Of the material below, the lines to be retyped are those from the line containing "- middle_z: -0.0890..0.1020" through the line containing "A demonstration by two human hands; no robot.", inclusive; reproduce them exactly.

Exercise materials Block Start

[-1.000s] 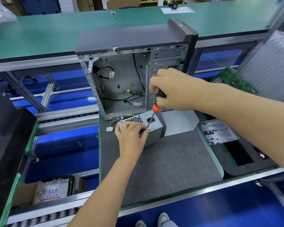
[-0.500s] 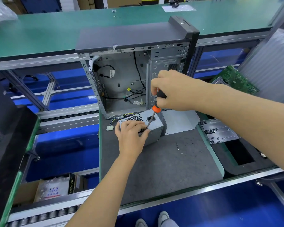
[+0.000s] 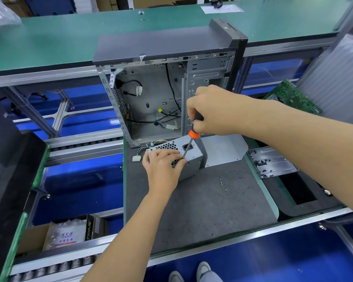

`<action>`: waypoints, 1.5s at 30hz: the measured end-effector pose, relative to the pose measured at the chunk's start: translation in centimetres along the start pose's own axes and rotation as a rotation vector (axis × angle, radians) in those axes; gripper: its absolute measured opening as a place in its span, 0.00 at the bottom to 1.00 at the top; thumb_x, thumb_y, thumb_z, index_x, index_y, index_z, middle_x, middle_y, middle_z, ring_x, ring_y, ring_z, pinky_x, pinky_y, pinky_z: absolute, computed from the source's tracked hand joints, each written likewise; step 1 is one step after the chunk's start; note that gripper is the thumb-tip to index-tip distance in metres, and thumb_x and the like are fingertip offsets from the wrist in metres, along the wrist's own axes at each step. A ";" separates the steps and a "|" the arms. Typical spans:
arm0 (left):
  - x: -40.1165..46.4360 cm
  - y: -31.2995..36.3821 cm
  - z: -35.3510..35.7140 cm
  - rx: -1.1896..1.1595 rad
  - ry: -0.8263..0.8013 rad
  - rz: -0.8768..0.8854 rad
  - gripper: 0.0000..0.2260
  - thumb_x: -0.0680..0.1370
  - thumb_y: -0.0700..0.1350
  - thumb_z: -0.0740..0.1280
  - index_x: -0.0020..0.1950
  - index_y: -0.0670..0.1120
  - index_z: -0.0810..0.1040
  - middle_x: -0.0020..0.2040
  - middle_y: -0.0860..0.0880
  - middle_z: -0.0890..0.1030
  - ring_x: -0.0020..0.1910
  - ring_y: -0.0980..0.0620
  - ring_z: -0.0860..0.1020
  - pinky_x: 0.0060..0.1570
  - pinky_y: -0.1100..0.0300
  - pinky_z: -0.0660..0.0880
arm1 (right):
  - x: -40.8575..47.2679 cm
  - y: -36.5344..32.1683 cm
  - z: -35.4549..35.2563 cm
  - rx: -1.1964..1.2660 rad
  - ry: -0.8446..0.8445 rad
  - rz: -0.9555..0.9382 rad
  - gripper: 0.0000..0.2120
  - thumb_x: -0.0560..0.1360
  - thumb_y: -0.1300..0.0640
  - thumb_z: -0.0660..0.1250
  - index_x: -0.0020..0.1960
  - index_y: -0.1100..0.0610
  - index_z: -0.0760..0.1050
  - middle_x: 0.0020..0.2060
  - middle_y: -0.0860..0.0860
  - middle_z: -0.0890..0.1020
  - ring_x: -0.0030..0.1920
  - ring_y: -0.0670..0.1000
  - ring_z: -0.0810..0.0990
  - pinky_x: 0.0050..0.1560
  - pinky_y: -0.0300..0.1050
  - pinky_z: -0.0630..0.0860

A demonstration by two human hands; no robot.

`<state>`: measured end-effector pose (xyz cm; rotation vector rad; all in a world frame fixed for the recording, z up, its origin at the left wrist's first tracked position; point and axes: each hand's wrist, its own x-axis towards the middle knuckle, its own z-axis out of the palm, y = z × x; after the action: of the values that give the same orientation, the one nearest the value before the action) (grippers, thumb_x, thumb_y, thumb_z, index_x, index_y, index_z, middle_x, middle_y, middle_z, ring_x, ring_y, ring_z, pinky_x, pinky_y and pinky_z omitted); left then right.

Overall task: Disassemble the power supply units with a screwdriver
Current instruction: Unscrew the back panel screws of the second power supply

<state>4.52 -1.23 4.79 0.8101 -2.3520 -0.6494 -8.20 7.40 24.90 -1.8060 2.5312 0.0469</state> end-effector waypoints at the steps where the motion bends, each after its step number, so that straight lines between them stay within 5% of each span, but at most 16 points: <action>1: 0.0 0.0 0.0 0.002 0.000 0.002 0.05 0.74 0.51 0.76 0.45 0.51 0.88 0.51 0.58 0.84 0.58 0.49 0.75 0.69 0.38 0.59 | 0.0 -0.1 0.0 -0.004 0.000 0.003 0.07 0.75 0.53 0.66 0.51 0.52 0.78 0.48 0.51 0.71 0.49 0.55 0.72 0.44 0.46 0.70; 7: 0.0 0.0 0.1 -0.003 0.003 -0.010 0.05 0.73 0.51 0.76 0.45 0.51 0.88 0.51 0.58 0.84 0.58 0.49 0.75 0.70 0.39 0.58 | -0.2 -0.5 -0.6 -0.029 -0.018 0.023 0.06 0.75 0.54 0.65 0.49 0.55 0.79 0.46 0.55 0.79 0.49 0.56 0.77 0.50 0.54 0.78; 11: 0.0 0.0 0.1 -0.001 0.005 -0.012 0.05 0.73 0.51 0.76 0.45 0.51 0.88 0.51 0.58 0.84 0.57 0.49 0.75 0.70 0.39 0.59 | -0.1 -0.6 -0.7 -0.046 -0.033 0.055 0.09 0.77 0.53 0.64 0.51 0.56 0.79 0.47 0.58 0.78 0.48 0.60 0.79 0.46 0.52 0.79; 16: 0.0 0.1 0.0 0.003 -0.003 -0.020 0.05 0.74 0.51 0.76 0.45 0.52 0.88 0.51 0.58 0.84 0.58 0.50 0.75 0.70 0.40 0.58 | 0.5 -0.8 -0.4 -0.091 -0.028 0.093 0.14 0.78 0.47 0.63 0.49 0.59 0.75 0.38 0.54 0.70 0.43 0.60 0.78 0.35 0.47 0.70; 21: 0.0 0.0 0.1 0.024 -0.005 -0.009 0.04 0.74 0.51 0.75 0.45 0.52 0.88 0.51 0.58 0.84 0.58 0.49 0.75 0.70 0.39 0.58 | 0.8 -2.4 -0.7 0.022 0.099 0.203 0.30 0.75 0.29 0.58 0.48 0.58 0.64 0.35 0.51 0.60 0.31 0.51 0.61 0.28 0.44 0.54; 26: 0.0 0.0 0.1 0.036 -0.016 -0.018 0.05 0.74 0.52 0.75 0.44 0.53 0.87 0.52 0.59 0.84 0.58 0.50 0.74 0.70 0.40 0.59 | 1.3 -3.3 -0.9 0.160 0.064 0.181 0.14 0.81 0.46 0.57 0.52 0.58 0.64 0.37 0.53 0.66 0.32 0.52 0.66 0.31 0.46 0.61; 30: 0.0 0.0 0.1 0.033 -0.020 -0.025 0.05 0.74 0.53 0.75 0.43 0.53 0.87 0.52 0.59 0.83 0.59 0.51 0.74 0.71 0.41 0.58 | 0.8 -2.8 -2.2 0.221 -0.136 0.130 0.17 0.75 0.43 0.66 0.56 0.53 0.68 0.43 0.50 0.73 0.38 0.52 0.74 0.33 0.45 0.67; 36: 0.0 0.2 0.0 0.025 -0.008 -0.032 0.04 0.74 0.52 0.75 0.42 0.53 0.87 0.51 0.59 0.84 0.58 0.51 0.74 0.71 0.40 0.58 | 0.8 -3.3 -1.9 -0.127 -0.024 0.210 0.34 0.73 0.24 0.50 0.35 0.56 0.65 0.34 0.52 0.65 0.32 0.52 0.64 0.30 0.45 0.61; 41: 0.0 0.3 -0.1 0.022 -0.013 -0.029 0.05 0.74 0.52 0.76 0.43 0.52 0.87 0.51 0.59 0.84 0.58 0.50 0.74 0.71 0.40 0.57 | 0.9 -3.0 -1.8 -0.134 -0.054 0.131 0.17 0.78 0.42 0.61 0.51 0.56 0.68 0.38 0.52 0.67 0.33 0.53 0.68 0.32 0.45 0.64; 45: 0.0 0.3 -0.2 0.013 -0.010 -0.034 0.05 0.73 0.52 0.76 0.43 0.52 0.87 0.51 0.58 0.84 0.58 0.50 0.75 0.70 0.40 0.58 | 0.9 -2.9 -2.3 -0.031 -0.189 0.073 0.16 0.77 0.51 0.65 0.62 0.54 0.66 0.49 0.54 0.71 0.44 0.56 0.76 0.35 0.46 0.69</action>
<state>4.52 -1.03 5.08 0.8563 -2.3589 -0.6541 -5.81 5.54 27.12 -1.6325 2.4754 0.2470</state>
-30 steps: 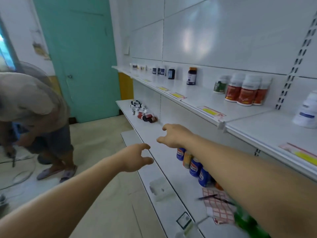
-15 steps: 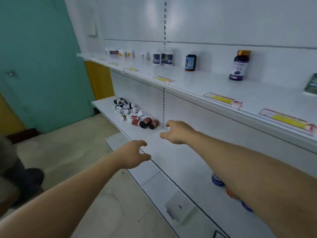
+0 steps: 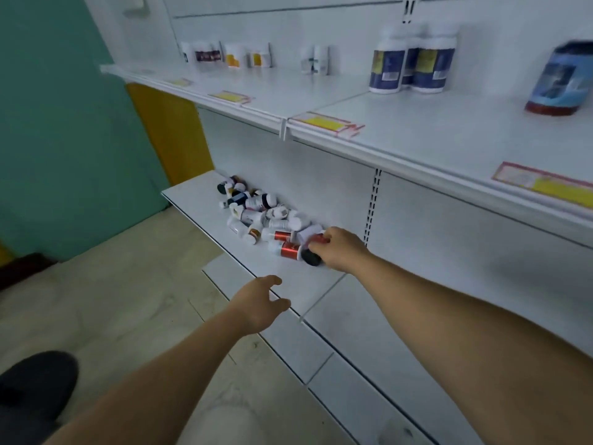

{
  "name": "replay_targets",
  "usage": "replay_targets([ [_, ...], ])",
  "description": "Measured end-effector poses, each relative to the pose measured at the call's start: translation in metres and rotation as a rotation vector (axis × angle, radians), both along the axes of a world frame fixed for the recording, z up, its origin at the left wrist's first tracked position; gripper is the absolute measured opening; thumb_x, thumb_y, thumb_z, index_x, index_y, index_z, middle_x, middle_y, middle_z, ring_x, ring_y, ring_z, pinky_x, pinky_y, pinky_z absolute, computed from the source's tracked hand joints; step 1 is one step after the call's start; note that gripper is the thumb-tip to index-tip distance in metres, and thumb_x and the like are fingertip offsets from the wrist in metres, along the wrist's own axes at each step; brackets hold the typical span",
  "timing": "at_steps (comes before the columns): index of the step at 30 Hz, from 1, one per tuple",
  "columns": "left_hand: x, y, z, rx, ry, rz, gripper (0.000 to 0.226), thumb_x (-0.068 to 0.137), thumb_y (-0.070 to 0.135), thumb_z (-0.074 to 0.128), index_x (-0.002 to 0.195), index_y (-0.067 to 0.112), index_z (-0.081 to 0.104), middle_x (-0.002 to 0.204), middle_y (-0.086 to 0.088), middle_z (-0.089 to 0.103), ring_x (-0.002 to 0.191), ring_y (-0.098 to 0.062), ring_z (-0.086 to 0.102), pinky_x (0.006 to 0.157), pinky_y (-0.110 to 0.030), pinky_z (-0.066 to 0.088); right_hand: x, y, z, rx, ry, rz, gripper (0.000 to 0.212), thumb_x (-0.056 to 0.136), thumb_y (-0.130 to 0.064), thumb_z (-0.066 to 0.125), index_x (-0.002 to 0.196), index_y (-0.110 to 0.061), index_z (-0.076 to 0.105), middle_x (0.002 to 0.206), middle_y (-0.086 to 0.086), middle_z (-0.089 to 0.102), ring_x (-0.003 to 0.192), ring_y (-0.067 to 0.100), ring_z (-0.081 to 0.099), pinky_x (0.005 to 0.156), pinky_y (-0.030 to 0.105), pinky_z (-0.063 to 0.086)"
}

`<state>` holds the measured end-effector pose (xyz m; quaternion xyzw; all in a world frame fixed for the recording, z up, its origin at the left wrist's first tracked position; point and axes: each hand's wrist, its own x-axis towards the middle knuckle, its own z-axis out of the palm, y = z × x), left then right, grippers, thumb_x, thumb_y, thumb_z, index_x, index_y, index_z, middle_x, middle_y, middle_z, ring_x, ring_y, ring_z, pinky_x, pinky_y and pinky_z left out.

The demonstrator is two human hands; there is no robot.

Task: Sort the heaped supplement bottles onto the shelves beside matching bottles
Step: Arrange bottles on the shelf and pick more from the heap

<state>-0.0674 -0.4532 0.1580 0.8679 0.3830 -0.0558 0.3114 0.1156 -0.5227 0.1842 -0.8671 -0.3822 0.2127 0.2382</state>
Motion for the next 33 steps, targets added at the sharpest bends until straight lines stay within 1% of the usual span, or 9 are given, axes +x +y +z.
replay_targets([
  [4, 0.012, 0.087, -0.023, -0.037, 0.045, -0.040, 0.056, 0.092, 0.042, 0.055, 0.142, 0.023, 0.038, 0.146, -0.003, 0.040, 0.131, -0.022, 0.042, 0.103, -0.030, 0.034, 0.008, 0.075, -0.037, -0.041, -0.033, -0.103, 0.056, 0.083, -0.066, 0.043, 0.114, -0.023, 0.061, 0.112, 0.006, 0.065, 0.098, 0.027, 0.060, 0.085, 0.038, 0.050],
  [8, 0.032, 0.179, -0.054, -0.016, 0.110, -0.136, 0.059, 0.090, 0.044, 0.057, 0.142, 0.023, 0.038, 0.145, -0.005, 0.040, 0.127, -0.023, 0.046, 0.102, -0.031, 0.037, 0.012, 0.132, -0.084, -0.066, -0.056, -0.167, 0.043, 0.085, -0.052, 0.055, 0.108, -0.016, 0.060, 0.106, 0.007, 0.063, 0.087, 0.023, 0.054, 0.057, 0.025, 0.031],
  [11, 0.049, 0.246, -0.082, -0.022, 0.164, -0.244, 0.061, 0.089, 0.045, 0.058, 0.143, 0.025, 0.036, 0.148, -0.004, 0.036, 0.128, -0.024, 0.044, 0.105, -0.034, 0.039, 0.008, 0.170, -0.116, -0.032, 0.004, -0.231, 0.036, 0.088, -0.040, 0.059, 0.115, -0.017, 0.055, 0.104, 0.006, 0.060, 0.092, 0.026, 0.057, 0.070, 0.029, 0.043],
  [15, 0.079, 0.320, -0.111, 0.079, 0.165, -0.385, 0.066, 0.086, 0.040, 0.063, 0.143, 0.022, 0.036, 0.144, -0.009, 0.039, 0.127, -0.028, 0.042, 0.102, -0.036, 0.039, 0.008, 0.217, -0.154, -0.071, -0.043, -0.251, 0.047, 0.088, -0.034, 0.061, 0.128, -0.016, 0.047, 0.110, 0.007, 0.063, 0.102, 0.027, 0.062, 0.080, 0.030, 0.047],
  [18, 0.111, 0.351, -0.133, 0.115, 0.072, -0.508, 0.054, 0.083, 0.033, 0.065, 0.130, 0.016, 0.048, 0.130, -0.010, 0.048, 0.123, -0.030, 0.045, 0.101, -0.042, 0.041, 0.015, 0.239, -0.177, -0.191, -0.136, -0.254, 0.059, 0.088, -0.027, 0.058, 0.142, -0.014, 0.035, 0.148, 0.009, 0.039, 0.129, 0.029, 0.044, 0.105, 0.039, 0.040],
  [21, 0.148, 0.360, -0.153, 0.202, 0.065, -0.651, 0.061, 0.087, 0.028, 0.060, 0.142, 0.013, 0.035, 0.139, -0.012, 0.042, 0.130, -0.032, 0.036, 0.107, -0.043, 0.034, 0.019, 0.247, -0.197, -0.383, -0.277, -0.200, 0.071, 0.091, -0.028, 0.056, 0.150, -0.016, 0.018, 0.158, 0.006, 0.016, 0.140, 0.028, 0.026, 0.113, 0.042, 0.028],
  [24, 0.170, 0.364, -0.169, 0.423, 0.128, -0.788, 0.069, 0.089, 0.035, 0.056, 0.147, 0.018, 0.023, 0.149, -0.009, 0.032, 0.136, -0.031, 0.026, 0.111, -0.045, 0.025, 0.012, 0.246, -0.208, -0.511, -0.419, -0.162, 0.077, 0.089, -0.031, 0.060, 0.149, -0.014, 0.016, 0.151, 0.011, 0.026, 0.135, 0.030, 0.031, 0.110, 0.043, 0.030],
  [29, 0.185, 0.370, -0.188, 0.583, 0.028, -0.795, 0.061, 0.085, 0.037, 0.063, 0.136, 0.021, 0.035, 0.139, -0.006, 0.042, 0.131, -0.029, 0.032, 0.108, -0.044, 0.028, 0.009, 0.239, -0.211, -0.499, -0.541, -0.107, 0.047, 0.090, -0.029, 0.056, 0.132, -0.015, 0.039, 0.132, 0.007, 0.046, 0.121, 0.025, 0.042, 0.099, 0.038, 0.034],
  [33, 0.192, 0.378, -0.185, 0.433, -0.130, -0.774, 0.053, 0.084, 0.031, 0.062, 0.133, 0.021, 0.043, 0.133, -0.005, 0.048, 0.124, -0.027, 0.041, 0.106, -0.040, 0.030, 0.006, 0.227, -0.196, -0.125, -0.363, -0.396, 0.042, 0.088, -0.038, 0.057, 0.124, -0.018, 0.049, 0.119, 0.001, 0.056, 0.111, 0.021, 0.051, 0.093, 0.034, 0.039],
])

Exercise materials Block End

## Your solution
  - middle_z: -0.0890..0.1020
  - ring_x: -0.0030..0.1920
  - ring_y: -0.0670..0.1000
  - ring_z: -0.0810..0.0990
  - pinky_x: 0.0050..0.1560
  - pinky_y: -0.0300..0.1050
  - pinky_z: -0.0630..0.0860

A demonstration by two human hands; no robot.

The work on this exercise is now complete.